Carbonaceous Aerosols in Fine Particulate Matter of Santiago Metropolitan Area, Chile

1Centro de Ciencias Ambientales et Departamento de Química, Facultad de Ciencias, Universidad de Chile, Las Palmeras 3425, Ñuñoa, 7800003 Santiago, Chile
2Department of Land, Air and Water Resources (LAWR), University of California, One Shields Avenue, Davis, CA 95616, USA

Received 30 August 2013; Accepted 31 October 2013; Published 22 January 2014

Academic Editors: A. Mehdinia and E. P. Meulenberg

Copyright © 2014 Richard Toro Araya et al. This is an open access article distributed under the Creative Commons Attribution License, which permits unrestricted use, distribution, and reproduction in any medium, provided the original work is properly cited.

Abstract

Measurements of carbonaceous aerosols in South American cities are limited, and most existing data are of short term and limited to only a few locations.
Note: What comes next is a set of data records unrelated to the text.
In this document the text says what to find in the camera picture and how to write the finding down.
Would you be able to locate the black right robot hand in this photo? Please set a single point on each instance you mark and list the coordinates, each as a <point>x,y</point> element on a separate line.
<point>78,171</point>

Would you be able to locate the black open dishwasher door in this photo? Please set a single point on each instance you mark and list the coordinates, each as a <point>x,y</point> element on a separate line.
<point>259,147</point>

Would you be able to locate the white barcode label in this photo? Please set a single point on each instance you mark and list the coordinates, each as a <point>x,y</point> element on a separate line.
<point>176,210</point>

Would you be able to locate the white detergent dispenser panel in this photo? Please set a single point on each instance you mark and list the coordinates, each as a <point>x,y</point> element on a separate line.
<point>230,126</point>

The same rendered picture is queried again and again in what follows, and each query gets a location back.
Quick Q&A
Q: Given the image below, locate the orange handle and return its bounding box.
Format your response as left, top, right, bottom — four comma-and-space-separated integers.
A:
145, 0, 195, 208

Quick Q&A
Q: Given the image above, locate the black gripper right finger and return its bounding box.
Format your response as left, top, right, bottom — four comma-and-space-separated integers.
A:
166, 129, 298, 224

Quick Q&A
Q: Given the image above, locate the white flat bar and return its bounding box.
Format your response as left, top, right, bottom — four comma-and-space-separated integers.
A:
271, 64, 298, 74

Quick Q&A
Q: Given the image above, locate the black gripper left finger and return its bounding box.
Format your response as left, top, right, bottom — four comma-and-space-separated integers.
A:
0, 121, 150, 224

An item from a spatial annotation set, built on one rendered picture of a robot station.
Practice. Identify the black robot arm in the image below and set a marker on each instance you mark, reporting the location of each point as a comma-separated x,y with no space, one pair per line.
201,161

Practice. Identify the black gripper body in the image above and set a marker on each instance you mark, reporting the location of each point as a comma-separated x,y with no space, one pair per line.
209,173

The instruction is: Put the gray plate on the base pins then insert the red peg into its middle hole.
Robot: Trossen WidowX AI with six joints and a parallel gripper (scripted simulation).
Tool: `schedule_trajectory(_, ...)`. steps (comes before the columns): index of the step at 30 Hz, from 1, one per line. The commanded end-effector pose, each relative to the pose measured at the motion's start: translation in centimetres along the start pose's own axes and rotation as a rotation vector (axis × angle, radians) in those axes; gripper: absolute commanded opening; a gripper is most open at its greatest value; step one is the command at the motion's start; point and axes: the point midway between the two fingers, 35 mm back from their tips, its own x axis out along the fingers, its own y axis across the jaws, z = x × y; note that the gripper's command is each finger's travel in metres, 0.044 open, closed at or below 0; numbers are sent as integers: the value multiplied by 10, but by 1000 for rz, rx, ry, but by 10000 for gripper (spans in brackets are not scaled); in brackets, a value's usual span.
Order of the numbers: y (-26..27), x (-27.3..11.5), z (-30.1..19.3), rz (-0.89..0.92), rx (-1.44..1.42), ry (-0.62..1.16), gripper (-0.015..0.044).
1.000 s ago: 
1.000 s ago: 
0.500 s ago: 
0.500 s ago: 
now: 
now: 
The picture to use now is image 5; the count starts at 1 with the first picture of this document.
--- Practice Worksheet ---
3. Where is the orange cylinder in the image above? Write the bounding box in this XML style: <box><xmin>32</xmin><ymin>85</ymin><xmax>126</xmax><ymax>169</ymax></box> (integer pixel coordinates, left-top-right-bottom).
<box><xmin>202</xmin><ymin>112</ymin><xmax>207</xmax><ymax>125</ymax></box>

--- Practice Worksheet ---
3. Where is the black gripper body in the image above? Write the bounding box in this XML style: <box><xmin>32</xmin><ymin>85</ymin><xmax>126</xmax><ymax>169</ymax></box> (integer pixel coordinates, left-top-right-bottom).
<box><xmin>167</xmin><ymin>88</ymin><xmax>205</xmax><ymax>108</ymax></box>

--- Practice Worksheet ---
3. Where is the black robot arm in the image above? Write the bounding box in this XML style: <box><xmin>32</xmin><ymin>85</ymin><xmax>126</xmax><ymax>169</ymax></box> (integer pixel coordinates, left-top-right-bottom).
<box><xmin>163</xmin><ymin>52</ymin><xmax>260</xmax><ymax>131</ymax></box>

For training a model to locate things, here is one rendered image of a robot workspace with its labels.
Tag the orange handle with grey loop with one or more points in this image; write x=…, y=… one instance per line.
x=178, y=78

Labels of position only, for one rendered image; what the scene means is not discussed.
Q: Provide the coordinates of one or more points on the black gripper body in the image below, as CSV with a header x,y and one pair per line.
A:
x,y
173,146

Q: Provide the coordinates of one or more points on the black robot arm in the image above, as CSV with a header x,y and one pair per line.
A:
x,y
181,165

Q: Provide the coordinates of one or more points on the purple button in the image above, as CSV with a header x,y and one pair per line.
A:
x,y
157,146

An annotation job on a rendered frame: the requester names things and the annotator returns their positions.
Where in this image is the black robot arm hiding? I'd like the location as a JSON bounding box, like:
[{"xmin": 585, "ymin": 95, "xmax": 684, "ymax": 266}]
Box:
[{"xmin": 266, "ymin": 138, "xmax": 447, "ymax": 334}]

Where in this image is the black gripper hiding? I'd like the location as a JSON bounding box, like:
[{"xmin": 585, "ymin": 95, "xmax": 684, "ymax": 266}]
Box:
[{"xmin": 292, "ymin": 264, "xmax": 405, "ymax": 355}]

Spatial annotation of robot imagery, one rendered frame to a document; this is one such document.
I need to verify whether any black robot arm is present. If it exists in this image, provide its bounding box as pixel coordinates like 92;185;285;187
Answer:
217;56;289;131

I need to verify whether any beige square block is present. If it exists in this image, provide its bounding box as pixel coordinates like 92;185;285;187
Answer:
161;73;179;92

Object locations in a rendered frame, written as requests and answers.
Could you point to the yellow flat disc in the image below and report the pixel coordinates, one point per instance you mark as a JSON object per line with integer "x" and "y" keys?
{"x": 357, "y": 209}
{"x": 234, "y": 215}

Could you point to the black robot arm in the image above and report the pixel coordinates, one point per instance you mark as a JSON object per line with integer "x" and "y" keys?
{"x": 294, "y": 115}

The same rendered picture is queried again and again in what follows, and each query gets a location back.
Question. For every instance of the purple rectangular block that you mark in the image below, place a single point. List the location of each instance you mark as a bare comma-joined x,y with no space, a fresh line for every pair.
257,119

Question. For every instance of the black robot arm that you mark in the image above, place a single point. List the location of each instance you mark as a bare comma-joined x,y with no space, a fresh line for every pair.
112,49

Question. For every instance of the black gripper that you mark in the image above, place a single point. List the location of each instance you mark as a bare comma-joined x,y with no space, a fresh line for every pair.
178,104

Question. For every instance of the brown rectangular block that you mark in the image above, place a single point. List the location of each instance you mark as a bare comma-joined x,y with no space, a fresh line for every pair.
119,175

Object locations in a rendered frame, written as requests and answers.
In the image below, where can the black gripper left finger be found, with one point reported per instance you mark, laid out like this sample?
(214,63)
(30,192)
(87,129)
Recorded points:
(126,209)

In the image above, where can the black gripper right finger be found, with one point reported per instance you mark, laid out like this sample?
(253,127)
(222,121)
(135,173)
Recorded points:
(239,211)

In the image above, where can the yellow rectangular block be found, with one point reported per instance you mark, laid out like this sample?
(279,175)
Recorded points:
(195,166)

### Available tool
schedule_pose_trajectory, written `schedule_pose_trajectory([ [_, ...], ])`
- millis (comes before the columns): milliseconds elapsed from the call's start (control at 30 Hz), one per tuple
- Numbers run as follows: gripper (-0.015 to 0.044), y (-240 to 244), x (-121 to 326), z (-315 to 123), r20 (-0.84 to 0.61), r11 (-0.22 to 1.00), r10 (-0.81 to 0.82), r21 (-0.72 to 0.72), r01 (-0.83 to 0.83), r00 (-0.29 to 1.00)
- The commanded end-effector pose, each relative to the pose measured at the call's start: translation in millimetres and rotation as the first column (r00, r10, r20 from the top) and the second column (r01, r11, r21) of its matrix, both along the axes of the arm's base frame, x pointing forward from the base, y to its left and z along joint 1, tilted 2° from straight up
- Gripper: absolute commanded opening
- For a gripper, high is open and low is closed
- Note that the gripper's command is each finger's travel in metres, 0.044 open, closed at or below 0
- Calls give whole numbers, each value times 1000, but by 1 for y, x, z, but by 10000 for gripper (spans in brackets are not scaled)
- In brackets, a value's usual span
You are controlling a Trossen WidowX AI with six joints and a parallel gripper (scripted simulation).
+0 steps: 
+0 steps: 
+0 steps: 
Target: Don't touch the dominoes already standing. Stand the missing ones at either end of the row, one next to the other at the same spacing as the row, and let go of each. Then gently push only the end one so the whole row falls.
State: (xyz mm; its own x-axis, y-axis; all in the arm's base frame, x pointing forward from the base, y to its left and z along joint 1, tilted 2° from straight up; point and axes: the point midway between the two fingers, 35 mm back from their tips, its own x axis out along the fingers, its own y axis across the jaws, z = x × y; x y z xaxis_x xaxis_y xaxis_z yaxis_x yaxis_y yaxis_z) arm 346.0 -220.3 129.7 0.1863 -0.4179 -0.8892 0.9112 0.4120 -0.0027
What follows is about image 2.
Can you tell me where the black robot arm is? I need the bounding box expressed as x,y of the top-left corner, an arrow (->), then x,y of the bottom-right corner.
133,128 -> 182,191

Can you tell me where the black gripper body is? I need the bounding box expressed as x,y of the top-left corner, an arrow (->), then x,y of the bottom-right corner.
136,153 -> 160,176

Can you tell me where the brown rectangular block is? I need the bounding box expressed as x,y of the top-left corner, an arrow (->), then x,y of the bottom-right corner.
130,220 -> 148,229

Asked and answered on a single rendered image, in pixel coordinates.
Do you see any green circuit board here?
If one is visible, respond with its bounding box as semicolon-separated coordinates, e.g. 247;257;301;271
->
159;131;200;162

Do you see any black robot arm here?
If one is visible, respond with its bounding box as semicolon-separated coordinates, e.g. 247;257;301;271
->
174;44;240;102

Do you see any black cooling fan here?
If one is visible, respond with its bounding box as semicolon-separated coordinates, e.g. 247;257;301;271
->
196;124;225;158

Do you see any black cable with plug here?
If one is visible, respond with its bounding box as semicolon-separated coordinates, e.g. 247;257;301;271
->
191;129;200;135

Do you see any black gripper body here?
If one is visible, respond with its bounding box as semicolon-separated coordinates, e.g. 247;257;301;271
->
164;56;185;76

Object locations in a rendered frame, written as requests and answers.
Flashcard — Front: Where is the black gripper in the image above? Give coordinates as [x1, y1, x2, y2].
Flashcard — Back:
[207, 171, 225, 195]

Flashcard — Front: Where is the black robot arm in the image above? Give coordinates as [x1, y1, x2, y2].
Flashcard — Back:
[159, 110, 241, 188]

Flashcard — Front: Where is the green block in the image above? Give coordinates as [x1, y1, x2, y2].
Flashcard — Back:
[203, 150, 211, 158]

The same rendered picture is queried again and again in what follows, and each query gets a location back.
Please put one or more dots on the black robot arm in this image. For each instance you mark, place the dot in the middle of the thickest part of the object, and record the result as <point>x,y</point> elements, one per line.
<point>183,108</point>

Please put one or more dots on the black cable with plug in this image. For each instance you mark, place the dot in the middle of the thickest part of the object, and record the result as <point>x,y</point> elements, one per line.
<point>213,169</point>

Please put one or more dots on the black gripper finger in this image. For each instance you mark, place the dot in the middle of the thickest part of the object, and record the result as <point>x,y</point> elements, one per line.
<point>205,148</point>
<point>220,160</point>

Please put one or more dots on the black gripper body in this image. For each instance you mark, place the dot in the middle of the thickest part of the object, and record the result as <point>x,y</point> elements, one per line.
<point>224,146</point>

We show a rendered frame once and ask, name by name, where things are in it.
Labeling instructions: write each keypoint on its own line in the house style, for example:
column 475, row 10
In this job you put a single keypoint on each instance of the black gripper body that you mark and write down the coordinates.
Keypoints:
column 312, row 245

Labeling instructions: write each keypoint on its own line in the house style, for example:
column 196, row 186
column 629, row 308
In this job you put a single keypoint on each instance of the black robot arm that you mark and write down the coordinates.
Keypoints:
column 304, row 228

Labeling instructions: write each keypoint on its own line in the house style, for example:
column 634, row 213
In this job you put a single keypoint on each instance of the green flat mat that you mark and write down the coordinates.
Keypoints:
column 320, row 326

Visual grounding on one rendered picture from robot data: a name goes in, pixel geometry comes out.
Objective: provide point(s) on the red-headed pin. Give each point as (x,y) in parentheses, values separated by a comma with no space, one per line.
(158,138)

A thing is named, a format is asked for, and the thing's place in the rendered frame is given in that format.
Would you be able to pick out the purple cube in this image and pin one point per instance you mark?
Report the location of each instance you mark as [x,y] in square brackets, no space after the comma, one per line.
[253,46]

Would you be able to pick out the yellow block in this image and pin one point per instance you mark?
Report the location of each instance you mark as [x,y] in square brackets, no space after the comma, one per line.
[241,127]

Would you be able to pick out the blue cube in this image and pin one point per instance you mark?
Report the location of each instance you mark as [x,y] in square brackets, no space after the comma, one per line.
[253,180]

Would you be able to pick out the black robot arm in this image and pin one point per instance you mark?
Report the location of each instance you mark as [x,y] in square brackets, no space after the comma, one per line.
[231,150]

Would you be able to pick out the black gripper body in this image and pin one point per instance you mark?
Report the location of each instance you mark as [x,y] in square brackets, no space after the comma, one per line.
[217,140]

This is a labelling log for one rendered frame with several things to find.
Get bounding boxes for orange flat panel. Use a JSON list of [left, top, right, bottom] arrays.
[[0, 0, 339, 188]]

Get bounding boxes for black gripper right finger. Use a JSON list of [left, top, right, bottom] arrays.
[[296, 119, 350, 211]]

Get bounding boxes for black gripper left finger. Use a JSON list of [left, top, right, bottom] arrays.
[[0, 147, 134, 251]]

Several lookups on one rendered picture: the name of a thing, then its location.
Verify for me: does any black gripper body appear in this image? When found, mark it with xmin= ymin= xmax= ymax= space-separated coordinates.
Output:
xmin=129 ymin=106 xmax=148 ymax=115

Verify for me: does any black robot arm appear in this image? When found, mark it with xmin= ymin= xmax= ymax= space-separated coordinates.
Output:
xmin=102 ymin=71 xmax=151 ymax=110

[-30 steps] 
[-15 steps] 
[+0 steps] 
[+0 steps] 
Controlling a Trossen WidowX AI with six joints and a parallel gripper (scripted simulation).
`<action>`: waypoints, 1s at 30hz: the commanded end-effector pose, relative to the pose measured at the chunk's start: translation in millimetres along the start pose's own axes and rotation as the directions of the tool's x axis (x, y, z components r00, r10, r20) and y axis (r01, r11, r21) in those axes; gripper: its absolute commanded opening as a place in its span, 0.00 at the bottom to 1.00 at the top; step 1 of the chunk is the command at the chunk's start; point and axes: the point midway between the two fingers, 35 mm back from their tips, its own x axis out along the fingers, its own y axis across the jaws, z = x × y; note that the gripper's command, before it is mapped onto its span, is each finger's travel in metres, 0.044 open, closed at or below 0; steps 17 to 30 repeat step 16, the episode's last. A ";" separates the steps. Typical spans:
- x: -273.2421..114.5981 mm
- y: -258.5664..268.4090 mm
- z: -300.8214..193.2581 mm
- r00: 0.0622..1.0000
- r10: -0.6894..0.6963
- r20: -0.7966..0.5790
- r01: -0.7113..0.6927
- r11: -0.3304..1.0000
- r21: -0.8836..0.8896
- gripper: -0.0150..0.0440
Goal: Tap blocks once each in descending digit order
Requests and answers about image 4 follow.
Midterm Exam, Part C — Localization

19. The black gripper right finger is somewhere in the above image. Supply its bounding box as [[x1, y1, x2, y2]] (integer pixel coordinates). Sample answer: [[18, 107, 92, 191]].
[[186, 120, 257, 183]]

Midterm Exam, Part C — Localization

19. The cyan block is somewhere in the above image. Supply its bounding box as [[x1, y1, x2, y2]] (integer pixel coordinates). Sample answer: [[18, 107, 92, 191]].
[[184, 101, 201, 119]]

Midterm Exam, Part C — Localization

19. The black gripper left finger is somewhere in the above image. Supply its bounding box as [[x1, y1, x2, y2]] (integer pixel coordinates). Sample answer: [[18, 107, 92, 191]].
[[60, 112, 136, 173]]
For 6 years (2002–2007), concentrations of fine particulate matter and organic and elemental carbon were measured continuously in the capital of Chile. The contribution of carbonaceous aerosols to the primary and secondary fractions was estimated at three different sampling sites and in the warm and cool seasons. The results demonstrate that there are significant differences in the levels in both the cold (March to August) and warm (September to February) seasons at all sites studied. The percent contribution of total carbonaceous aerosol fine particulate matter was greater in the cool season (53 ± 41%) than in the warm season (44 ± 18%). On average, the secondary organic carbon in the city corresponded to 29% of the total organic carbon. In cold periods, this proportion may reach an average of 38%. A comparison of the results with the air quality standards for fine particulate matter indicates that the total carbonaceous fraction alone exceeds the World Health Organization standard (10 µg/m3) and the United States Environmental Protection Agency standard (15 µg/m3) for fine particulate matter.